DeSantis Puts National Guard on Standby as Florida Braces for Tropical Storm Elsa

A flooded street after catastrophic Hurricane Irma hit Fort Lauderdale, FL. File photo:, licensed.
A flooded street after catastrophic Hurricane Irma hit Fort Lauderdale, FL. File photo:, licensed.

TALLAHASSEE, FL – In light of a likely direct hit upon his state by Tropical Storm Elsa, Florida Governor Ron DeSantis announced Tuesday that he has alerted about 250 of the state’s National Guard troops to remain on standby in case their support is needed in the coming days, reports say.

From the State Emergency Operations Center in Tallahassee, DeSantis urged Florida residents to prepare for Elsa’s impact, which could potentially leave them without basic necessities for an undetermined period of time.

“Be prepared to be without power for a few days, having enough food and water for each person in your family, including for your pets,” DeSantis said. “It’s important that Floridians have weather alerts turned on, especially as we see that most impacts will occur overnight with this storm.”

Elsa is currently slated to become hurricane before landfall, which is expected to be in Tampa; Sumter County and parts of Marion County are now under a Tropical Storm Warning, and Parts of Central Florida – including Osceola and Polk counties – are currently under tornado watch, according to reports.

DeSantis noted that Elsa is anticipated to drench Florida with heavy rainfall, which when combined with the recent weeks of rain the state has already experienced, could result in hazardous conditions.

“The interaction of the wet ground with even more rain, you will see flash flooding conditions in many parts of Florida as this thing moves through,” DeSantis said. “So if you’re in those coastal areas, begin your preparations now.”

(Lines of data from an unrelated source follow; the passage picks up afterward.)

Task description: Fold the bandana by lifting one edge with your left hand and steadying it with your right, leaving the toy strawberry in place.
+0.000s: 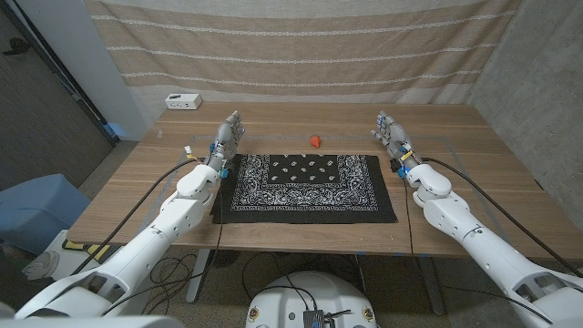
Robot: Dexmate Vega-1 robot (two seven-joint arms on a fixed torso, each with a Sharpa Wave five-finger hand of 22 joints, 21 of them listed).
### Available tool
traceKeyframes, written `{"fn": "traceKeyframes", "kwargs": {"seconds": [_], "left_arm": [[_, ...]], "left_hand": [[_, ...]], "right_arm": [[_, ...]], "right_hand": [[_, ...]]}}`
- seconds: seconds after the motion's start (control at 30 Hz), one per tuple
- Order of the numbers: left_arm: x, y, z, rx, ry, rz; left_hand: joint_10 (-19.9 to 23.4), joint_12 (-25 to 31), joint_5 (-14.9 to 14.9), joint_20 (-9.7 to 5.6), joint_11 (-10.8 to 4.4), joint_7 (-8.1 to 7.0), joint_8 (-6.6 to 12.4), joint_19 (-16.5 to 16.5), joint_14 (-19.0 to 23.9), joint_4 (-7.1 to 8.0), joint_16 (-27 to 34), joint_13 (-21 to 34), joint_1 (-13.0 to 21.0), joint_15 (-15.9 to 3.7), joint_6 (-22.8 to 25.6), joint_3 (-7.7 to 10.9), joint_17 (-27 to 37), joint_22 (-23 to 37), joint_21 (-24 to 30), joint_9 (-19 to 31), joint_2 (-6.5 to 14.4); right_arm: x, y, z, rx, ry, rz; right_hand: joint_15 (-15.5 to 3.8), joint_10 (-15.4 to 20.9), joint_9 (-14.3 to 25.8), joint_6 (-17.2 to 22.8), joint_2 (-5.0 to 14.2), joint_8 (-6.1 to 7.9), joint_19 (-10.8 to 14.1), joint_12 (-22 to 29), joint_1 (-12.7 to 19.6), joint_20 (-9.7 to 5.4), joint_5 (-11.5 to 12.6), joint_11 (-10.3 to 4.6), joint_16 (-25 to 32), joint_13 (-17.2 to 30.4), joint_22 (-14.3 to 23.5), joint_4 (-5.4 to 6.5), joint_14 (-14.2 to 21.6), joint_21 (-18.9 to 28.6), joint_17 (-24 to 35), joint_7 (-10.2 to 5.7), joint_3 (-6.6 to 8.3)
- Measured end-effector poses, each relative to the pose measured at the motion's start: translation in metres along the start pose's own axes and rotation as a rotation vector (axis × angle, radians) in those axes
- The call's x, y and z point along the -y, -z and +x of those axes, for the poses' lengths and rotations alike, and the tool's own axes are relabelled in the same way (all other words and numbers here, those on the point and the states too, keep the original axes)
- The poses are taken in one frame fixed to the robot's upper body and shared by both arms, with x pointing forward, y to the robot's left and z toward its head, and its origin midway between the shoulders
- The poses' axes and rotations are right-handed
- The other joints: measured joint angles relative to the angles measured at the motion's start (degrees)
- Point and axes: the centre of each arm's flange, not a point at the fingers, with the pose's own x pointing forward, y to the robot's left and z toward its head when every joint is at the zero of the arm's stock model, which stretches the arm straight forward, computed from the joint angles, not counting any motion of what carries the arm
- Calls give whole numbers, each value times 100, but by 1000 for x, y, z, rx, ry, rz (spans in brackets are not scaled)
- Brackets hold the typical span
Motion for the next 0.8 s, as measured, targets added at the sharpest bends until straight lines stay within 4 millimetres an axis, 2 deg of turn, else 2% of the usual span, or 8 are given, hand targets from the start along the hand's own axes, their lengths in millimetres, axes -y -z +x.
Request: {"fn": "traceKeyframes", "kwargs": {"seconds": [0.27,0.33,0.4,0.47,0.53,0.57,0.67,0.8], "left_arm": [[1,-3,0,3,-3,21],[1,-3,-1,3,-6,27],[2,-3,-1,4,-15,47],[1,-4,-2,6,-27,72],[0,-5,-3,11,-48,106],[0,-6,-4,13,-57,126],[1,-10,-7,29,-86,187],[-5,-11,-9,32,-161,295]], "left_hand": [[0,0,0,14,0,0,22,-13,0,0,25,0,-1,0,0,0,0,0,0,0,-2],[0,47,0,71,0,0,47,-41,-12,-26,65,0,-1,12,1,27,0,0,54,0,-2],[0,108,0,227,0,-13,106,-31,-39,-76,91,0,68,131,-13,76,-7,-1,113,0,67],[-22,183,0,446,-22,-84,137,154,-28,-227,113,17,223,326,-42,118,-16,-1,183,-1,110],[-34,267,-54,625,-88,-155,194,416,-27,-403,113,26,422,381,-29,178,-17,-1,246,-1,182],[-21,304,-92,671,-92,-199,194,567,49,-499,113,26,527,430,21,203,-17,-1,282,-1,212],[444,378,-194,730,-23,-164,195,901,529,-787,113,26,794,447,441,244,-17,27,339,-1,321],[880,421,-266,785,33,-128,195,1084,986,-1110,148,53,1049,479,802,255,-10,27,340,8,372]], "right_arm": [[1,-1,-2,2,-3,-8],[1,-2,-2,2,-5,-19],[0,-2,-2,-1,-6,-29],[-1,-2,-2,-5,-8,-43],[-2,-3,-3,-7,-11,-55],[-2,-3,-3,-11,-9,-67],[-3,-3,-4,-19,-12,-94],[-7,-6,-7,-20,-31,-121]], "right_hand": [[0,0,0,0,0,0,0,0,0,0,0,-1,22,0,0,-17,0,0,0,0,17],[0,30,0,17,14,0,2,0,63,2,0,28,22,0,0,-50,1,0,-6,18,50],[100,94,0,97,46,22,87,15,208,87,0,92,38,-1,0,-145,100,40,-15,52,113],[246,187,0,209,68,44,296,61,418,188,-10,185,89,-1,-1,-327,247,115,-9,74,188],[315,319,0,328,89,65,473,62,558,248,-50,248,122,-1,26,-469,408,179,-1,83,250],[327,389,0,385,119,65,546,81,589,257,-50,256,133,-1,26,-513,482,194,0,91,284],[422,609,18,598,116,128,644,127,750,316,-114,273,133,-1,31,-650,631,199,0,61,351],[410,741,27,791,122,150,645,127,859,317,-122,282,169,14,53,-747,741,199,0,33,406]]}}
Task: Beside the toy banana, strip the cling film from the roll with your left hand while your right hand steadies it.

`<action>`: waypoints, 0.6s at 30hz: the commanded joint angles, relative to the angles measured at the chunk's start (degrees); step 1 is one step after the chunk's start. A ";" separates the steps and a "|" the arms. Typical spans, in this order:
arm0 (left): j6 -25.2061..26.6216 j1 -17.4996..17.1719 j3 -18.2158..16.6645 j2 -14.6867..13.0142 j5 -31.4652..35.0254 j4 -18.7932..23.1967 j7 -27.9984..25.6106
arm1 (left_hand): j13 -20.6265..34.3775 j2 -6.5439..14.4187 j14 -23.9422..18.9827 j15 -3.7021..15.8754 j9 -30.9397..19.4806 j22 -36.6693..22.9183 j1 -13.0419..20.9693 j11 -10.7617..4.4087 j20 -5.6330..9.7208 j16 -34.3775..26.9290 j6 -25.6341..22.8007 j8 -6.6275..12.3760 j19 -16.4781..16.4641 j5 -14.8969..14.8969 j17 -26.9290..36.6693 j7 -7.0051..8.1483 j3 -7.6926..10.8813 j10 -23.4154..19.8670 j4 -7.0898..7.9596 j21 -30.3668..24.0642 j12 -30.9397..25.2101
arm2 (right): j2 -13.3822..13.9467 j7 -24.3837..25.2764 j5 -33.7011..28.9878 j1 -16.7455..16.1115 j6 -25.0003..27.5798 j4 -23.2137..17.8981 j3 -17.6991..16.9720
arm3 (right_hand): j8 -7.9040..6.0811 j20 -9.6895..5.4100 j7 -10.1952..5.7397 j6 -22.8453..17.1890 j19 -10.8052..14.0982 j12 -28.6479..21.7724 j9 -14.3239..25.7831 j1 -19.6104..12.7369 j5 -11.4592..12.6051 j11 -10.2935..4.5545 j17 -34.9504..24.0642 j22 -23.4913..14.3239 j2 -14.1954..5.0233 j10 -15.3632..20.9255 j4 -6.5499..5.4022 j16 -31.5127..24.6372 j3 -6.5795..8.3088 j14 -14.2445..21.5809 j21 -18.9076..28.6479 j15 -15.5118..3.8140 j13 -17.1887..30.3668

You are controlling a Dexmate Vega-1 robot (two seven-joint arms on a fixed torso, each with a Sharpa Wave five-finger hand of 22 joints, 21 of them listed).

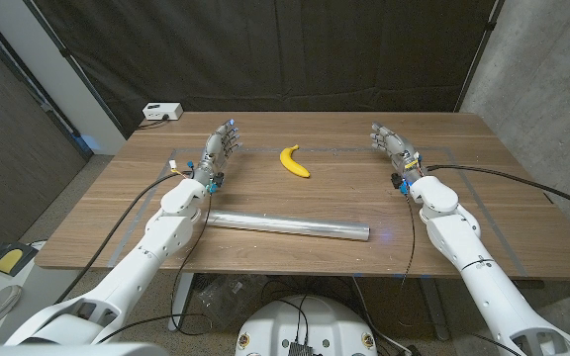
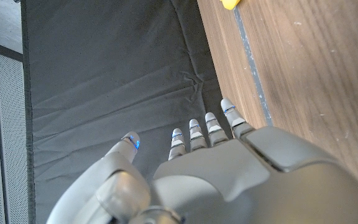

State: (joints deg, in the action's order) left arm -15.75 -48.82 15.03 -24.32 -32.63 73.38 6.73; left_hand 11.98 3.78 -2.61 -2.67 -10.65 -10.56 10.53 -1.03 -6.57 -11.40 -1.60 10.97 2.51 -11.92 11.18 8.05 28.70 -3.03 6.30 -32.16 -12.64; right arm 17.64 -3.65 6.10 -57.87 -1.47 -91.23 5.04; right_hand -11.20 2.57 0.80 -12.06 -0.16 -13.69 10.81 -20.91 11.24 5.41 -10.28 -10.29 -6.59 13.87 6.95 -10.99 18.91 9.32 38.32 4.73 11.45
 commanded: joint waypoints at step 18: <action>3.15 -1.52 -3.72 -0.66 -3.30 1.63 4.95 | -0.19 -0.63 -2.06 0.12 -0.19 -0.16 1.23 0.65 -0.94 -0.79 -2.35 0.96 -0.36 0.01 0.09 -1.21 0.50 -2.18 -1.47 0.39 -0.65 | 3.22 10.34 -22.18 -8.95 13.91 -22.38 6.62 | -0.49 -0.21 -0.62 -1.48 0.10 -0.14 0.15 -0.94 0.59 -0.21 -0.07 -0.07 0.16 0.80 0.93 -0.08 0.63 0.55 -0.36 -0.37 0.12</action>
State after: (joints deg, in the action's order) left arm -13.01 -50.44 11.99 -24.79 -34.98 75.37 9.57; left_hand 11.71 3.11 -3.99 -2.77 -10.66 -10.55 11.22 -0.42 -7.10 -11.89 -3.60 11.71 2.35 -11.92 11.19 6.74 29.10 -4.54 5.28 -31.71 -13.03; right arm 19.05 2.71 -9.07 -63.72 7.99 -105.41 8.35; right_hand -11.20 2.56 0.31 -13.01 -0.16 -13.69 10.80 -21.21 11.47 5.18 -10.28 -10.28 -6.28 14.09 7.43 -11.00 19.38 9.50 38.32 4.55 11.44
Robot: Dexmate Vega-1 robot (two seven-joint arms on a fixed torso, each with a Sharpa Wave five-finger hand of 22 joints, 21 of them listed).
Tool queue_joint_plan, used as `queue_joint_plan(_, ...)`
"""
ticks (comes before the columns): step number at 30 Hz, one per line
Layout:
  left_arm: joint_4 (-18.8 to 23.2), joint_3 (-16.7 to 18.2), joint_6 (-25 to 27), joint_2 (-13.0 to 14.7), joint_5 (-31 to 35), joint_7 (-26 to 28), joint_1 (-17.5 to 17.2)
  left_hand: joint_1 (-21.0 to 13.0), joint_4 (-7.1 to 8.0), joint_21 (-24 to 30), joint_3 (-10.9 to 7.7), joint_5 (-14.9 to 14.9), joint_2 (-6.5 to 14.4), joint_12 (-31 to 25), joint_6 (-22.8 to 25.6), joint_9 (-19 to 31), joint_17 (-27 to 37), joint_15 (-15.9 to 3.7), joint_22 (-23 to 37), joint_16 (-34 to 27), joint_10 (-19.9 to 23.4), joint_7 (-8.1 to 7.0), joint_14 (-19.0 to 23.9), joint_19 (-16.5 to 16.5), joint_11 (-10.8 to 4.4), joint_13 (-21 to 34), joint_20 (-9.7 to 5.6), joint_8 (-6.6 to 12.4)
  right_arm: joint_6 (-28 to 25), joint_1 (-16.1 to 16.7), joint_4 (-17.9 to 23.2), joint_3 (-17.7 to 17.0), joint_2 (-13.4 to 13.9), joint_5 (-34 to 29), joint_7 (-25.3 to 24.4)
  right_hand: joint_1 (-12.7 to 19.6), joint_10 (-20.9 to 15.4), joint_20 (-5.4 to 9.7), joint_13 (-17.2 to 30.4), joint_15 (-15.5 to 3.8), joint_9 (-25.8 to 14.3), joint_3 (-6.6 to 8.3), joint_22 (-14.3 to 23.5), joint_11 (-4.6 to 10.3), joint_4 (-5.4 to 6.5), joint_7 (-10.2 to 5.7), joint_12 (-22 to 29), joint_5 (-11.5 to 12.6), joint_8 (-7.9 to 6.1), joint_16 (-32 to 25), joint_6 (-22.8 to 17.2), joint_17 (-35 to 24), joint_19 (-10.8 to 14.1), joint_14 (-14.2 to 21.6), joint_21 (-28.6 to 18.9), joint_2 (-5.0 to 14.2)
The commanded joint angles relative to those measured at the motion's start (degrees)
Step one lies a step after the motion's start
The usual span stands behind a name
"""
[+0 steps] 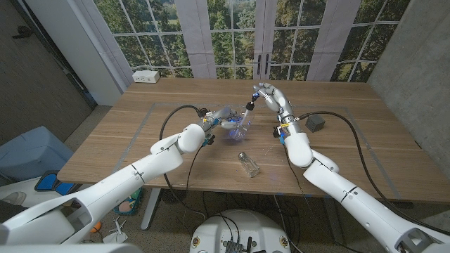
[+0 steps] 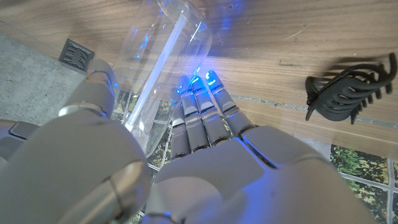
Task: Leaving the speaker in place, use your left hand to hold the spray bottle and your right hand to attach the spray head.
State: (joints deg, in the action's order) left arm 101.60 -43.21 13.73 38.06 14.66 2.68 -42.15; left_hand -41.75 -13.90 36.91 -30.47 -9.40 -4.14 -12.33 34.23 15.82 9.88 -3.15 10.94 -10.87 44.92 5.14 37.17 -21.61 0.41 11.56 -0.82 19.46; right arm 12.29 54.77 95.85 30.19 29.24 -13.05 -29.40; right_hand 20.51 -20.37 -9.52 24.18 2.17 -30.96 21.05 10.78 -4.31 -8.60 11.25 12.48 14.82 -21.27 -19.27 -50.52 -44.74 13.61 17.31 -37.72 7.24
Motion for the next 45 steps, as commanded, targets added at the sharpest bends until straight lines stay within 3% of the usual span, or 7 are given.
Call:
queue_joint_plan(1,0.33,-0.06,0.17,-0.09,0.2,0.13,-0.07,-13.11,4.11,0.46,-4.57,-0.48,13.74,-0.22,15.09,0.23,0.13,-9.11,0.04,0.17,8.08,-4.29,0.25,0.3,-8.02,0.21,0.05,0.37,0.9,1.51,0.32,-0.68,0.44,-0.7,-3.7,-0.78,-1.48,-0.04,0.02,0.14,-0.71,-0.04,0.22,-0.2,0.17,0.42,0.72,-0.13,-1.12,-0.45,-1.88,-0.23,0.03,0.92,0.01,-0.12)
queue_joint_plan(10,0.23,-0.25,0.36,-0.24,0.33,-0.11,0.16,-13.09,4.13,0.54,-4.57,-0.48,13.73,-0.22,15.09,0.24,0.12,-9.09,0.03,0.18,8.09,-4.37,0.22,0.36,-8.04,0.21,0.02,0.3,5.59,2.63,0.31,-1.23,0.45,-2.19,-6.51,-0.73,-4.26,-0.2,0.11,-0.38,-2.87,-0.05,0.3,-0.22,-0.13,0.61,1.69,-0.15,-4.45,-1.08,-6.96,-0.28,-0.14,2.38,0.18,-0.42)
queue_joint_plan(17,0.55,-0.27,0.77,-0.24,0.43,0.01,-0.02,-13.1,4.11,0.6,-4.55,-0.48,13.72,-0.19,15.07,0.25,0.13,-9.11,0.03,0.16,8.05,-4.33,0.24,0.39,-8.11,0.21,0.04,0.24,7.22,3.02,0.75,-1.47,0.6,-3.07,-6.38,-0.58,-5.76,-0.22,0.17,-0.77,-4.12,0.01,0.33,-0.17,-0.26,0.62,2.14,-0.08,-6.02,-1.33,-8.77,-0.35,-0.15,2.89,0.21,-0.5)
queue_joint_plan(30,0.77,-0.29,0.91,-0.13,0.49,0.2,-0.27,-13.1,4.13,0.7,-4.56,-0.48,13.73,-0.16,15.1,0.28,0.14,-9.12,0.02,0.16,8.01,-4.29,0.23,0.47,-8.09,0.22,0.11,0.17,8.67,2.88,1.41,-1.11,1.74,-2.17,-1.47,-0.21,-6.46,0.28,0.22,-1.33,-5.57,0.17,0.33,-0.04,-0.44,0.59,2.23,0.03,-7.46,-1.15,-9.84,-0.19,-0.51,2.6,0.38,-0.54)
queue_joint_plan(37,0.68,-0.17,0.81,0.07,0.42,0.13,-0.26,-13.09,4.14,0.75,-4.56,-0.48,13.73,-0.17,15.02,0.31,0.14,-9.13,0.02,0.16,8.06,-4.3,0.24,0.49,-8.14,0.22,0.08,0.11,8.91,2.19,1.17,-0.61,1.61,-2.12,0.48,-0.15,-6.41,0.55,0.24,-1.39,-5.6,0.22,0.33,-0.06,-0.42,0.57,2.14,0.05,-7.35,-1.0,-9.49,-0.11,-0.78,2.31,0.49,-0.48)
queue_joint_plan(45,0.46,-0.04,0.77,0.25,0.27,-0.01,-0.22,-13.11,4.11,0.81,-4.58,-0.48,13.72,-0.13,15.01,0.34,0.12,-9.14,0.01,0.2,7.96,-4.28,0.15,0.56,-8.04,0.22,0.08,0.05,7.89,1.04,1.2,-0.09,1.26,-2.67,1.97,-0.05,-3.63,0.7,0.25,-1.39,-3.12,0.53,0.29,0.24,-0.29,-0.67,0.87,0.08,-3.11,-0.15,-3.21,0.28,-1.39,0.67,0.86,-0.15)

Currently, Elsa is approximately 150 miles south of Tampa, and moving north-northwest at about 10 miles per hour with maximum sustained winds at 70 mph. Forecasters anticipate the storm to come close to Florida’s west coast on Tuesday evening into Wednesday before finally making landfall along the north Florida Gulf Coast on Wednesday. From there, the storm’s path is anticipated to take it across the southeastern United States through Thursday.